Our house was almost at the top of Bowland Fell, but not quite. There was one more rise. I could leave our back door with my art stuff strapped to my back and push up over the final climb. It was a steep climb, but worth the effort; at the top I looked down onto the roof of our house, and further down onto Duerdale. It was an impressive view of tight streets, low houses and dark mills. The blackness of the buildings settled like a scar on the floor of the valley. To the left of the town stood the local cement factory, grey quarries, like giant moon craters spreading out behind two tall chimneys.

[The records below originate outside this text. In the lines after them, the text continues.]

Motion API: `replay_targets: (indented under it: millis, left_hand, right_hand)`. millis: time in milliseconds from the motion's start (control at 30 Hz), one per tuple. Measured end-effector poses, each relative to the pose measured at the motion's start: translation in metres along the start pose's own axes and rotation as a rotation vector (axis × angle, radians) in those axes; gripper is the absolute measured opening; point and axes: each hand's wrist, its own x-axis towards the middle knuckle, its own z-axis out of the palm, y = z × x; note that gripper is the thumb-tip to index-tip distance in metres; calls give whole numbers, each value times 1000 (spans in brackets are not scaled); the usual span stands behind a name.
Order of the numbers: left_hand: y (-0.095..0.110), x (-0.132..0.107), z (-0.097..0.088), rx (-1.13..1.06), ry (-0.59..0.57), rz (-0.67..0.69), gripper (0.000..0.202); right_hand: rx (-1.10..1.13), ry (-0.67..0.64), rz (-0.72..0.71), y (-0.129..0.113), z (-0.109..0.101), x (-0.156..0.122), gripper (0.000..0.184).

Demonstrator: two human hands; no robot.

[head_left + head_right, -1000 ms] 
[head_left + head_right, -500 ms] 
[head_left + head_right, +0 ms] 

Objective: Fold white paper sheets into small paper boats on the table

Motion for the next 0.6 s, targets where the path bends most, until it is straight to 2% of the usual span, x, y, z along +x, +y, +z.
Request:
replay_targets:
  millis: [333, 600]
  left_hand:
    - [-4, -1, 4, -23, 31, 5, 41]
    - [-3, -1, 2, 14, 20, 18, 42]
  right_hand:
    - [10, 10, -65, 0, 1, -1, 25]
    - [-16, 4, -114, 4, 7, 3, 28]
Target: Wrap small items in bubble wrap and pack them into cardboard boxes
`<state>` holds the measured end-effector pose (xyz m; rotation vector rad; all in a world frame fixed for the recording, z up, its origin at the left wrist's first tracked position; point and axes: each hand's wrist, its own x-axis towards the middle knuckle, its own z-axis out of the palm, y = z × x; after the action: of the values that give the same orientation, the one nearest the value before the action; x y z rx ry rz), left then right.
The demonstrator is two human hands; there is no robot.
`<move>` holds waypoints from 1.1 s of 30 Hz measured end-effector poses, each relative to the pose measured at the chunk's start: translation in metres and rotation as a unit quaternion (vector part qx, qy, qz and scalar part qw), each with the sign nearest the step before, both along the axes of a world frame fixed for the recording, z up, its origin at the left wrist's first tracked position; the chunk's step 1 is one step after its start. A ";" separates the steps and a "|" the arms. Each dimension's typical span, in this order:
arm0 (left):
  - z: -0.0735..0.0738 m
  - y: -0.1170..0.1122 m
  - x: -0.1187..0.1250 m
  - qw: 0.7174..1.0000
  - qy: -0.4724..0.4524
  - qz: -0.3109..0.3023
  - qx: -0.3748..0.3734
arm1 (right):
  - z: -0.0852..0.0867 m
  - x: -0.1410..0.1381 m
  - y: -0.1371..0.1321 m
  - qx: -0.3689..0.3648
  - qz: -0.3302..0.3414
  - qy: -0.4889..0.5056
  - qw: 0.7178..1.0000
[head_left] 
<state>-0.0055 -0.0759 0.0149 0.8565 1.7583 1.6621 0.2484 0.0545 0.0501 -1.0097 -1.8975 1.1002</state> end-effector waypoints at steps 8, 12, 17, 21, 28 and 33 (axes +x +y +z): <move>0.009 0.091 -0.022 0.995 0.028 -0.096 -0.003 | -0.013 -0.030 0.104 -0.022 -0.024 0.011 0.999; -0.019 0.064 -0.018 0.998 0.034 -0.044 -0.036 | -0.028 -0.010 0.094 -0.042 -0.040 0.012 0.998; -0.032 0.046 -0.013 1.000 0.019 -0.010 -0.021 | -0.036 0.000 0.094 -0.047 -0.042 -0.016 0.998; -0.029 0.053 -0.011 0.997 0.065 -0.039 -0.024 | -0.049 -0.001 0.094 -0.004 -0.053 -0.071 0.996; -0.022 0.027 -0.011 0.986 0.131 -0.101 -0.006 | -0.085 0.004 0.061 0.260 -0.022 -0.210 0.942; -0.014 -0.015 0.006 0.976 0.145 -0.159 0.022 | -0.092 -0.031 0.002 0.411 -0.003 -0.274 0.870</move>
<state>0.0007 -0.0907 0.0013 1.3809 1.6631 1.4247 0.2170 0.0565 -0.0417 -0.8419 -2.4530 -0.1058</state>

The rocks were in a pile at the very top of the fell, marking the summit. It was the colours that first attracted me. I didn’t realise how many different colours you could have in stone. There were shades of brown, green, grey, black, even faint reds and blues if you looked carefully enough. They felt as different as they looked. Some stones were as smooth and round as marbles and had soft patches of moss you could use as a pillow. Others were coarse and pitted with edges that could rip your skin. There was a lot of different texture. ‘Texture is vital’ – the wisdom of my dad. He could tell a type of wood purely by feel. He told me it was important to think about the material I was painting. To consider how the object felt to touch and to try and convey that onto the paper. He said I should use all my senses to paint, not just sight. I was learning what he meant and painting the rocks and stones was good practice. I set up each afternoon at around the same time, but always in a different place. A pile of rocks and stones sounds static, I know, but these really weren’t. The light changed hour by hour and the stones changed colour. Shadows came and went and the stones seemed to shrink and grow.
I paint quickly. I started and finished a painting in an afternoon. The finished paintings were lined up against a wall in my bedroom. My dad didn’t normally go in my bedroom but I caught him looking at them. There were three so far. He stood for a long time. Considering. He told me they were good. He meant it. My mum said all my paintings were brilliant and she meant it too, but Dad could tell the really good ones. I’d decided to paint one each day for as long as I stayed interested. It kept me busy. It kept me blank.